With a solid mouth piece, no matter the configuration, isolation of cues to the individual sides of the horse’s mouth are minimal at best.  Add any length of shank to that solid mouth piece and isolation of cues to a single side become even less.  Solid bars with long shanks are bits designed to be used with one hand on the reins and are most effective used in that fashion.

In order to effectively ride with two hands and give independent signals to the horse’s lips, bars or tongue for independent control of the head, neck and shoulders, a broken mouth piece is required.  In the past, the most common option for riding in a shanked bit with a broken independent mouth piece was the Tom Thumb snafffle.  This is basically a regular snaffle bit with long shanks allowing for some action as a leverage bit as well.  The problem with this bit is that it really works best if the hands are used completely independently.  Any dual pressure on the reins caused a nut cracker effect on the bars and lower jaw of the mouth often resulting in a resentful and uncomfortable horse that would soon brace or root against the bit.

Today we have many more effective bits to choose from.  There are several different styles of bits with western shanks and broken mouth pieces that have barrel attachments changing the nature of the bending of the center piece of the bit.  These bits are very movable and allow for isolated cues to the lips, tongue, bar, and because they are shanked leverage bits to the chin and poll as well.

With one of these bits a horseman is better able to give subtle, yet easily determined signal to the horse effecting change in the head, neck, jaw, shoulders and front legs of the horse.

Here is one example of such a bit.  This is a low port 3 piece barrel bit with cavalry cheek pieces made by Myler Bits.


Because this bit is hinged and moves in three independent places, lifting on just one rein can send a signal to the lips and bars of just one side of the horse’s mouth as seen in the picture below.

When applying pressure to both reins simultaneously the bit will function similar to a standard leverage bit without collapsing like a Tom Thumb shanked snaffle.  The three pieces and barrel in the middle of the bit prevent it from collapsing on the horse.  This bit functions quite well with both two hands and one making it an effective transition bit for a horse and allowing the rider to give precise cues for advanced maneuvers.

Cowboy Dressage calls for both lightness and precision in communication with your horse.
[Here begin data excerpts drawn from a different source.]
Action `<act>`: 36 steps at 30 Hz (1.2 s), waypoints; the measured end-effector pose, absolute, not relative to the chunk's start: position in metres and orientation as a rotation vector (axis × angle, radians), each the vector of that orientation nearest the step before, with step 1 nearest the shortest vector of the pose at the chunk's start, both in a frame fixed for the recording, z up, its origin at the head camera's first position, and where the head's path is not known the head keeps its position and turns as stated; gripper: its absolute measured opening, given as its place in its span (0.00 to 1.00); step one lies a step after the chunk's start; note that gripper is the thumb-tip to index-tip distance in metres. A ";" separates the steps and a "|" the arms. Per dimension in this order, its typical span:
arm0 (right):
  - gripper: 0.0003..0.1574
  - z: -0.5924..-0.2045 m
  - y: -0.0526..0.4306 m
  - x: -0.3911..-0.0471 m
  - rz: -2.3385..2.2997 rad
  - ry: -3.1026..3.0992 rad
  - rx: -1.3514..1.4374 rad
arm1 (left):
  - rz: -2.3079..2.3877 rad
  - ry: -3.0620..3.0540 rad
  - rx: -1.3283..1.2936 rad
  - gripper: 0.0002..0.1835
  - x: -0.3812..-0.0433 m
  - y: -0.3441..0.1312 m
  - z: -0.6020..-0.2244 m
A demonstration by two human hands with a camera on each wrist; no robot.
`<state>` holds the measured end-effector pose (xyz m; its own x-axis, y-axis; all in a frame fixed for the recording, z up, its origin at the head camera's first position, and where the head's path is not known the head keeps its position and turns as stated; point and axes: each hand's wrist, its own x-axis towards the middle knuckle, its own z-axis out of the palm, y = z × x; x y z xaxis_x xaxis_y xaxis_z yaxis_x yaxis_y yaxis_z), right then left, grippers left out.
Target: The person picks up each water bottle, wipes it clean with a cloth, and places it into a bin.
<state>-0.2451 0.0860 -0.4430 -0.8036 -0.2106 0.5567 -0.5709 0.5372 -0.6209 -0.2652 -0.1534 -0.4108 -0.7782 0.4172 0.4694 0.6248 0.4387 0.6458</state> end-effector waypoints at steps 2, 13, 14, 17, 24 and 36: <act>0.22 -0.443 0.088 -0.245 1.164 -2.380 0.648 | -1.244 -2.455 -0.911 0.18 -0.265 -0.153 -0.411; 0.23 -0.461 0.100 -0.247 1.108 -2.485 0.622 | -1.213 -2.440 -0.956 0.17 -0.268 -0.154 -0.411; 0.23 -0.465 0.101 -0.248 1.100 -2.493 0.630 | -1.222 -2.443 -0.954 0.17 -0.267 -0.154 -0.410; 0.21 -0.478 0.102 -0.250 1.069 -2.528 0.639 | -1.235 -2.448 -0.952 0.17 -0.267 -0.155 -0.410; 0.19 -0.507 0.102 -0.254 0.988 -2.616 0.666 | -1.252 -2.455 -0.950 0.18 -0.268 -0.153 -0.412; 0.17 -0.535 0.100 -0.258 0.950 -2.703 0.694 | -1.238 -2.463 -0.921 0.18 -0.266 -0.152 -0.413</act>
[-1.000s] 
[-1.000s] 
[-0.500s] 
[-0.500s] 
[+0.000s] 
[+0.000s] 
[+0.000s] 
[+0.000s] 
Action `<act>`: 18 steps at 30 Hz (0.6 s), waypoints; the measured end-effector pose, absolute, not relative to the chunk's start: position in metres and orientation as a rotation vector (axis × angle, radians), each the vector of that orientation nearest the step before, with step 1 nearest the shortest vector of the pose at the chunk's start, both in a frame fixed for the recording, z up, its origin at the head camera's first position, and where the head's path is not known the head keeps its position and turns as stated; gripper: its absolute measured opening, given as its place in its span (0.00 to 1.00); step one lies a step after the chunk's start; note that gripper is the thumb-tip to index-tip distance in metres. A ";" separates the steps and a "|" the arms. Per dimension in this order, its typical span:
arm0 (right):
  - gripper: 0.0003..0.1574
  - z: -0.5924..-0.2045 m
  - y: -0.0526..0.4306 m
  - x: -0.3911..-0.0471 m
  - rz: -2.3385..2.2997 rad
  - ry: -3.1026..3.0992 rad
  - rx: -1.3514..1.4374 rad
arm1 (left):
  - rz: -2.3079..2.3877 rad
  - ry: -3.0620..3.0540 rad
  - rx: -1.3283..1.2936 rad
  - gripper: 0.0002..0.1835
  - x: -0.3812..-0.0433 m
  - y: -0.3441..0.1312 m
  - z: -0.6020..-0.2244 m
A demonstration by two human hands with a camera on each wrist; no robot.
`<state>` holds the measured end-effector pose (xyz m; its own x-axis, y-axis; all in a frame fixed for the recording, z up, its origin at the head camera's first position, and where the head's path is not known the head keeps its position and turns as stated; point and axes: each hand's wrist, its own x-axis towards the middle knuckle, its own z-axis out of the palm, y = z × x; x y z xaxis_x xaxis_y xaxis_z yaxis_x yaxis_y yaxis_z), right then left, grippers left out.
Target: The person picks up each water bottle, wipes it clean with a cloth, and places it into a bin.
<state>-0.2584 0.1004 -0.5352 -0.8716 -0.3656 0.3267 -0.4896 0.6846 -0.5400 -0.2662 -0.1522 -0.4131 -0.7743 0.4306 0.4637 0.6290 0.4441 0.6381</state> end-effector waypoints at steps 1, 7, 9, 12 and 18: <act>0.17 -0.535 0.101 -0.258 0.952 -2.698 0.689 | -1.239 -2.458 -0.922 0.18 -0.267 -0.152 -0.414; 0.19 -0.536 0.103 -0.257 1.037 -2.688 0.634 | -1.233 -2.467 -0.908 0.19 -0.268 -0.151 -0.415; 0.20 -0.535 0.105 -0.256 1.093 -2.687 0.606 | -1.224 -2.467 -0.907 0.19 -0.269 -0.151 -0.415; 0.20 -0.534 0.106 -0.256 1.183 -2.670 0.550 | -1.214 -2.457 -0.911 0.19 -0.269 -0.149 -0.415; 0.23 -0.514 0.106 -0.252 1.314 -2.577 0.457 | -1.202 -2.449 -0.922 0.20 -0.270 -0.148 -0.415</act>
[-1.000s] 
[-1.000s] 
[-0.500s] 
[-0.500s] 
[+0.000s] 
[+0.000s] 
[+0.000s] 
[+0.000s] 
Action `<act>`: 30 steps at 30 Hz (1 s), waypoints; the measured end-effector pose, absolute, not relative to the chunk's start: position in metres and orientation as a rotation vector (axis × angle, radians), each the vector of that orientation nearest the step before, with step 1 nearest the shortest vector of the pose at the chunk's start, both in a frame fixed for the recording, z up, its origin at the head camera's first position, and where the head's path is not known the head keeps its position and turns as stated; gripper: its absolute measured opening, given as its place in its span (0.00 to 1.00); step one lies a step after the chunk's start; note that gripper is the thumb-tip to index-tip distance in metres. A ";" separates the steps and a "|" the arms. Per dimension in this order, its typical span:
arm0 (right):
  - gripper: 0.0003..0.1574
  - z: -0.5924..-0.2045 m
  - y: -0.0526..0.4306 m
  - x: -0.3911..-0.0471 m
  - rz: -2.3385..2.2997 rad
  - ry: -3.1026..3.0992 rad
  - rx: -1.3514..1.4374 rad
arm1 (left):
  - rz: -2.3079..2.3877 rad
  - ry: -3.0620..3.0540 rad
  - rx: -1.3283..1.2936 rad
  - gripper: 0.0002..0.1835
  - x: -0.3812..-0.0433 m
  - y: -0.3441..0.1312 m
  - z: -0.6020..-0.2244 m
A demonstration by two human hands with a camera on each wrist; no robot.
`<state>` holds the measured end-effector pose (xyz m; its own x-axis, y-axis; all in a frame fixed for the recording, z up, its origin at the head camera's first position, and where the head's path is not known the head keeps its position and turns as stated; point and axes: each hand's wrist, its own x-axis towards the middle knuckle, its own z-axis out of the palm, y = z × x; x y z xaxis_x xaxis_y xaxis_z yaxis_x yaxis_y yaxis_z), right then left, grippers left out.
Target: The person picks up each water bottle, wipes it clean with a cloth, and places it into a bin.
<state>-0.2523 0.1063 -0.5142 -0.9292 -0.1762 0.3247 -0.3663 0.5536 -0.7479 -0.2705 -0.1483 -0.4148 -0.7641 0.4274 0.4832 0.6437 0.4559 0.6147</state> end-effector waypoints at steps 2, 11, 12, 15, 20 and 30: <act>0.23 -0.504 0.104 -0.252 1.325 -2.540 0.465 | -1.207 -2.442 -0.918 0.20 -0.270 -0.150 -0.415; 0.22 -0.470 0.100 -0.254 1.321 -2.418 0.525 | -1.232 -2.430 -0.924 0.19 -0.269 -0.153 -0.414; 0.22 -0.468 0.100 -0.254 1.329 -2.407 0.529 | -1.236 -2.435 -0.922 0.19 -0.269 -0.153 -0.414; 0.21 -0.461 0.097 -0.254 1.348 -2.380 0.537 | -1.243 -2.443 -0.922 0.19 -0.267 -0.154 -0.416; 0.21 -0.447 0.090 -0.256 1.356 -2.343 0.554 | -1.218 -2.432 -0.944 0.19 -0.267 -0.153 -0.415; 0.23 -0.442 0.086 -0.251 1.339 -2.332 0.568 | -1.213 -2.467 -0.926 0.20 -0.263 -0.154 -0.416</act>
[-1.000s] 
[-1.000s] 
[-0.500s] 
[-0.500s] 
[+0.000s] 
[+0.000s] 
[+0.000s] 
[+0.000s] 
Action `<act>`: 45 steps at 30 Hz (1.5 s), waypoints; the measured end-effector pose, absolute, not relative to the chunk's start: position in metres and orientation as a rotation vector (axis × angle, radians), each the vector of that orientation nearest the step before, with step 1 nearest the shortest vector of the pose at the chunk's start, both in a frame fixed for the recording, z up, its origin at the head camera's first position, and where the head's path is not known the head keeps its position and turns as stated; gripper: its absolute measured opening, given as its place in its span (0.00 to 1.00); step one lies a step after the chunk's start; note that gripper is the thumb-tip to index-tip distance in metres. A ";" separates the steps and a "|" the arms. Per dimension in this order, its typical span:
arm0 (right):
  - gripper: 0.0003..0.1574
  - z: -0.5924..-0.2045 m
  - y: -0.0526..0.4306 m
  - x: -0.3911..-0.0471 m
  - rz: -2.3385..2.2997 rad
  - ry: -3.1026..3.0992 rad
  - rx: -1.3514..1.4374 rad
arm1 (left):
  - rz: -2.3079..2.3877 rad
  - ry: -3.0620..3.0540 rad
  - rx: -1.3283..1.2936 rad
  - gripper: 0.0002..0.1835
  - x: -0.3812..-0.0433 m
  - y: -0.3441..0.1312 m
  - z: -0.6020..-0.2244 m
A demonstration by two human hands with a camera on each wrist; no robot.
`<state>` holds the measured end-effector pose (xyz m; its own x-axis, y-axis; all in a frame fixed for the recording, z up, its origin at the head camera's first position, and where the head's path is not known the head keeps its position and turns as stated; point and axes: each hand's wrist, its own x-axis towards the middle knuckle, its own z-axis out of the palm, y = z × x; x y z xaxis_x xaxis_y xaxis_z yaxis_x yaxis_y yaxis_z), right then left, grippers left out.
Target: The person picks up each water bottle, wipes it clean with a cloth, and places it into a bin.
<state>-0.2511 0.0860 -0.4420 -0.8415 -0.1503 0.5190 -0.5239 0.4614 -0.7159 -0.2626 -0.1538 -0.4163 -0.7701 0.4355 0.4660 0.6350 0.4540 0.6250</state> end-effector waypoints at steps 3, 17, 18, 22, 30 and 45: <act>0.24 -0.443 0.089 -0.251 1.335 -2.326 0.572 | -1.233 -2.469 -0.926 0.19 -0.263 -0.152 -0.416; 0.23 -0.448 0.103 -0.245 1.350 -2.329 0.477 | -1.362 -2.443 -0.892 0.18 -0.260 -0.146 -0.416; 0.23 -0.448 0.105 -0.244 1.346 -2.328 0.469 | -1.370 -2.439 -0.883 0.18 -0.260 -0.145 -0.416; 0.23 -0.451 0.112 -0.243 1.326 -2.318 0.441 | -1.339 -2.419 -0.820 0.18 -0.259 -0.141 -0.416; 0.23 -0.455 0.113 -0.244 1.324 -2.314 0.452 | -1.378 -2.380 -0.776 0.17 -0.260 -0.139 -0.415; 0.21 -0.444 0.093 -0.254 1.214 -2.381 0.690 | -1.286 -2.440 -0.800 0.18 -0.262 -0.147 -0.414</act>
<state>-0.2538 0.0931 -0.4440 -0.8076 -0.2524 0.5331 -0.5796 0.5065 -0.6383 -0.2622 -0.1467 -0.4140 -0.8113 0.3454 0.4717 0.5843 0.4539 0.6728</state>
Using tack that aids in that communication while remaining true to the Western traditions is important.  In order to attain higher levels of horsemanship it is necessary to move to higher functioning equipment.

While all of the maneuvers in Cowboy Dressage can and should be taught to a horse in the snaffle bit or other simple two handed piece of tack, as the horse progresses and improves in his understanding he can move into a bit that allows for more subtle cues.

Deciding which of these bits is best for your horse takes a certain amount of trial and error.  Because these bits have much more independent moving pieces than a regular snaffle they can offer a lot of cues to a horse.  A horse unprepared for that much movement in his bit may interpret those cues as noise.   Always make transitions to new bits slowly allowing the horse some time to wear the bit without interference before offering soft cues.  If you are in the habit of always offering cues with the softest feel you will quickly feel the response in your horse before making too much movement in the bit and intimidating a horse that is new to the sensation.

Intimate control of the body parts, including head, neck and shoulders, rib cage and back and hind quarters requires the use of all of the independent aids.  Two hands on the bit aid in isolation and signal for better control of those body parts.  The difference between a broken mouth piece and solid mouth piece is immense when isolating those signals.